Return exactly the lines of the records below, starting at the line that contains "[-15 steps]" and ending at the line that contains "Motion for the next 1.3", with both of those lines kept.

[Items from a data source]
□ □ □ □ □ □ □

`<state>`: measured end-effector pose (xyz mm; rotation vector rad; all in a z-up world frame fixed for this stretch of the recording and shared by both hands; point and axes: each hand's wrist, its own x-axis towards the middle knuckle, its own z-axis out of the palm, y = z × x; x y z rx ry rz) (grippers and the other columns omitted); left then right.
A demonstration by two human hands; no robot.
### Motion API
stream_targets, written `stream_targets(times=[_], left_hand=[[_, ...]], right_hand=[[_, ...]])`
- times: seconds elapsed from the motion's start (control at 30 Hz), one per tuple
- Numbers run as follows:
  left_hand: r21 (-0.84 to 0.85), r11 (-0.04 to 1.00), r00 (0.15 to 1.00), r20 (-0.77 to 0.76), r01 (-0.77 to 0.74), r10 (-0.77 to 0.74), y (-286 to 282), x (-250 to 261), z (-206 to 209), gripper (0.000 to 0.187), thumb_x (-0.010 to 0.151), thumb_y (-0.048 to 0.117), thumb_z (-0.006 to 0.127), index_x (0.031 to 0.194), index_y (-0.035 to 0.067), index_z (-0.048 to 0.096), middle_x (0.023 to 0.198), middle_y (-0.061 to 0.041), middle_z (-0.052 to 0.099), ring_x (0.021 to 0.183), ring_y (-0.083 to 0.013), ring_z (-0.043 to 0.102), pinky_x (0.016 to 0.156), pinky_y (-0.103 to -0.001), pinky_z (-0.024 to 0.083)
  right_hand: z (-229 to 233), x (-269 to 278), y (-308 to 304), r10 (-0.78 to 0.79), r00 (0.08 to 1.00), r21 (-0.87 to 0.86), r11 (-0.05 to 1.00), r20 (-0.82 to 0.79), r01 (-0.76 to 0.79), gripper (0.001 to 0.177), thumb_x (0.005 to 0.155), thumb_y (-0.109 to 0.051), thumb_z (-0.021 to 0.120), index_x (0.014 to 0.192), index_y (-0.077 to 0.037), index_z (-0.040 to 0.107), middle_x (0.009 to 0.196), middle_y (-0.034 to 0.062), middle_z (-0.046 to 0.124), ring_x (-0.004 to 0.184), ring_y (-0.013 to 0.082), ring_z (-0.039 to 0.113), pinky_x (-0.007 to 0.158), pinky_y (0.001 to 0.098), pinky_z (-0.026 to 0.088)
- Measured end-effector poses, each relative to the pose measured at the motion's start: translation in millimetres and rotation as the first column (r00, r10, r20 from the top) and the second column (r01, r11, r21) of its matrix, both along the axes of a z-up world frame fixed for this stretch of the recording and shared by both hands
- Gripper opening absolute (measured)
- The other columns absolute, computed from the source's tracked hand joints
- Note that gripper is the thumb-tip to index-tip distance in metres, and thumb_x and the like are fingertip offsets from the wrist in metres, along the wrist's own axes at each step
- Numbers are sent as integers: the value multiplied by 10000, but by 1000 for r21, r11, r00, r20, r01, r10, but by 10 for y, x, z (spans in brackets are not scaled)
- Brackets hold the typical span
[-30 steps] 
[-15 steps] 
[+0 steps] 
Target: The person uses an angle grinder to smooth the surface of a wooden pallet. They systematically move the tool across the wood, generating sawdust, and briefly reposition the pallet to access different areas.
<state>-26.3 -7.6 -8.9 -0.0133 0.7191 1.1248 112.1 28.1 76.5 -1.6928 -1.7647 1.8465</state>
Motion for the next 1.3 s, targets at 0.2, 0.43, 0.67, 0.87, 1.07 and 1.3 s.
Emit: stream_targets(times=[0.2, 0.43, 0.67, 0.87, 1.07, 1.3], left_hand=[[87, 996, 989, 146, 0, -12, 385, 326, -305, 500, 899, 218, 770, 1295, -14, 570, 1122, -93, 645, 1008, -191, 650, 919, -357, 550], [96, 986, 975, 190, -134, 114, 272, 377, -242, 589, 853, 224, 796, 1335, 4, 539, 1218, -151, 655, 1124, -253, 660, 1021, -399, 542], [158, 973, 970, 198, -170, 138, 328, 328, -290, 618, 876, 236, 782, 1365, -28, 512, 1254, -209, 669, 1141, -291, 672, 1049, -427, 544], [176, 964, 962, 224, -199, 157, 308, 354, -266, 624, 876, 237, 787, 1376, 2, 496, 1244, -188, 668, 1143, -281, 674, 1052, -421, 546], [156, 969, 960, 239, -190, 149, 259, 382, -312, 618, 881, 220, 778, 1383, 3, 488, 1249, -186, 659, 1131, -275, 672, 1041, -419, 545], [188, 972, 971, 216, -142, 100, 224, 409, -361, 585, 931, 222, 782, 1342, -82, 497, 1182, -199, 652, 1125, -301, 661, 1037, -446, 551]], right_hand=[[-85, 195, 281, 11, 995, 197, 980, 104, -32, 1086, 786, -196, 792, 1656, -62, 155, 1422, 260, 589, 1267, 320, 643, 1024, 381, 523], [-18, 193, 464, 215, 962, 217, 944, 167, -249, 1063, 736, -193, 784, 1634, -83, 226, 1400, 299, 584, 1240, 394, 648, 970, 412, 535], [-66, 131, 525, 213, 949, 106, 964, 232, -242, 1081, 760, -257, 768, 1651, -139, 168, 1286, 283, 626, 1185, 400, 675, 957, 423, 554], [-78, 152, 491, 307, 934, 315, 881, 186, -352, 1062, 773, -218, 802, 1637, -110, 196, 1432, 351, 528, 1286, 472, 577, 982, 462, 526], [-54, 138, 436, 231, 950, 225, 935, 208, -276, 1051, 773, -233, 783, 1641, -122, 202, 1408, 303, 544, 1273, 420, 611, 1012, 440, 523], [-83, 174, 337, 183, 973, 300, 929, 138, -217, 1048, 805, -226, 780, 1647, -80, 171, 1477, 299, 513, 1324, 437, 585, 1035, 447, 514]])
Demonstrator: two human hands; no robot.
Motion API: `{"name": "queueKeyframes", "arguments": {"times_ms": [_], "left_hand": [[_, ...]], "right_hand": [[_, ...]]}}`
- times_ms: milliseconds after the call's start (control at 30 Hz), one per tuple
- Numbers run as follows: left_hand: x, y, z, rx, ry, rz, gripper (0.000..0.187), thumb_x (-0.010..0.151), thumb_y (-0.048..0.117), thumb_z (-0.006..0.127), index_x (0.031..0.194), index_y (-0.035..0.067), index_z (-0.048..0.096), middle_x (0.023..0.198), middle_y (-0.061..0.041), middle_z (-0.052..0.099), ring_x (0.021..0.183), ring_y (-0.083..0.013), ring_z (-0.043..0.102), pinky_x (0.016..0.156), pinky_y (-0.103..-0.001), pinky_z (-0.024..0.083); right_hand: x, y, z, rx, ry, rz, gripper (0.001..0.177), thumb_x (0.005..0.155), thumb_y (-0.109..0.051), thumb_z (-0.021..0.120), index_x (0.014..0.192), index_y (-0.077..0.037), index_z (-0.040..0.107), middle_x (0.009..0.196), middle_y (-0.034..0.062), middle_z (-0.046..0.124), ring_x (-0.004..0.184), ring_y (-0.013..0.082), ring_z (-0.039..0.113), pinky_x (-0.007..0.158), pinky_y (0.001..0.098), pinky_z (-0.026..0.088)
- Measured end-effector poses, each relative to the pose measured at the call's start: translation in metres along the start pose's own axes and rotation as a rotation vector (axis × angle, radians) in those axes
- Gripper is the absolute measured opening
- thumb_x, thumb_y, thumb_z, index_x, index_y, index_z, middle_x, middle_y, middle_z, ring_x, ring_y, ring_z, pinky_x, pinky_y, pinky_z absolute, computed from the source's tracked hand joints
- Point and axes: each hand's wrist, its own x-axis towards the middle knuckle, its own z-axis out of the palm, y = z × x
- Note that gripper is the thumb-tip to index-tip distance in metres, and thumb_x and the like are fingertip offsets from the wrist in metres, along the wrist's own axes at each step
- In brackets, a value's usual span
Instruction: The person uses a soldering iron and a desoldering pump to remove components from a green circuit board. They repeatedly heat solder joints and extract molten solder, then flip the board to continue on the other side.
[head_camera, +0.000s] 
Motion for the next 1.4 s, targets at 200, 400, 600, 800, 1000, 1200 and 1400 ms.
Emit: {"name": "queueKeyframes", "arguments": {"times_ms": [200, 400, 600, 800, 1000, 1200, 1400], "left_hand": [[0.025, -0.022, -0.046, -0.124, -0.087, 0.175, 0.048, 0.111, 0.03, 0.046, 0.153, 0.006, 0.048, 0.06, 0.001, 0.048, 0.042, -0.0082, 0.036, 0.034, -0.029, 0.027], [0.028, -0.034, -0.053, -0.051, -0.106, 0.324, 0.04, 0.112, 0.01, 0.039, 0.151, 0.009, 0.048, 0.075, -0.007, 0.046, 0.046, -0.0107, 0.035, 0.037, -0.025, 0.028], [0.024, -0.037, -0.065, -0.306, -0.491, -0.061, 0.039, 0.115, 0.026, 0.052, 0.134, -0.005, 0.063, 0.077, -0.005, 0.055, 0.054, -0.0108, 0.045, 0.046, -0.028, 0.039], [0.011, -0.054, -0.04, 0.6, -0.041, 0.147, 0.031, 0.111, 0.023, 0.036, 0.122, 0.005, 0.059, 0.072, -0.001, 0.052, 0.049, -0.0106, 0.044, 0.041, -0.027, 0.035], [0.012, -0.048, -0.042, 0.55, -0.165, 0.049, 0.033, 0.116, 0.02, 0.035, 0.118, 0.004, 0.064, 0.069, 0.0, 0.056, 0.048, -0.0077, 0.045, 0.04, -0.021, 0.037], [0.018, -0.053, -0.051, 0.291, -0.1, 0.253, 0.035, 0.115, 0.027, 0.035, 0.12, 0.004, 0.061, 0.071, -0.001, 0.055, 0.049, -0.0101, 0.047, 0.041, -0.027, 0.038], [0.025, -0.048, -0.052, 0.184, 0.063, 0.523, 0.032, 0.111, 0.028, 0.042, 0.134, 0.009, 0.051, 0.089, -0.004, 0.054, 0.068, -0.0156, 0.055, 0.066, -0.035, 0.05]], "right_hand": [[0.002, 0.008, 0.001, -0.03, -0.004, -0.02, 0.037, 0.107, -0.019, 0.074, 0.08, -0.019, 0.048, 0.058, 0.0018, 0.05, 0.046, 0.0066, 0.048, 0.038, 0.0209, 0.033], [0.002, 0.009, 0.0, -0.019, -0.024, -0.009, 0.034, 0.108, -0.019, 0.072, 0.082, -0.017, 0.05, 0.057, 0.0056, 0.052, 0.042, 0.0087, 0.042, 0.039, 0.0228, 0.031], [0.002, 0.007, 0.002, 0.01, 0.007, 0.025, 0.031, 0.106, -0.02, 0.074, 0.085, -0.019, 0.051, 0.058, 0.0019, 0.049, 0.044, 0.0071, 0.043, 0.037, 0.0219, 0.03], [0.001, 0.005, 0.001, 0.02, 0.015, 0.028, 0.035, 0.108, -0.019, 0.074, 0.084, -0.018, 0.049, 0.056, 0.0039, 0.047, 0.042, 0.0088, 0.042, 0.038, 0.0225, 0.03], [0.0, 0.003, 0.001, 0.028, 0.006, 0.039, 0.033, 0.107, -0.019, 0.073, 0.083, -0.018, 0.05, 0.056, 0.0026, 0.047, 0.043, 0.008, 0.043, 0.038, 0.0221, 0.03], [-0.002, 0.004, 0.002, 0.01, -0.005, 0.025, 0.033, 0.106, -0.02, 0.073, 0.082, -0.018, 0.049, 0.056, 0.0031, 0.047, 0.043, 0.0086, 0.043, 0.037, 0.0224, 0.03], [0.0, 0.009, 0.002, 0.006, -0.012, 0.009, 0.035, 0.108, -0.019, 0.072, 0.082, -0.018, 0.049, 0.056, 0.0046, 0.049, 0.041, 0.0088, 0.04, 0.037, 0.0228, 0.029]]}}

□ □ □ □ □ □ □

### SOLUTION FOR THIS PROBLEM
[-15 steps] 
[+0 steps] 
Target: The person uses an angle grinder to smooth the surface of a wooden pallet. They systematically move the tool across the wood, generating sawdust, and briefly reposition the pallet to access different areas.
<state>-26.3 -7.6 -8.9 -0.0133 0.7191 1.1248 112.1 28.1 76.5 -1.6928 -1.7647 1.8465</state>
Motion for the next 1.3 s, targets at 0.2, 0.43, 0.67, 0.87, 1.07 and 1.3 s.

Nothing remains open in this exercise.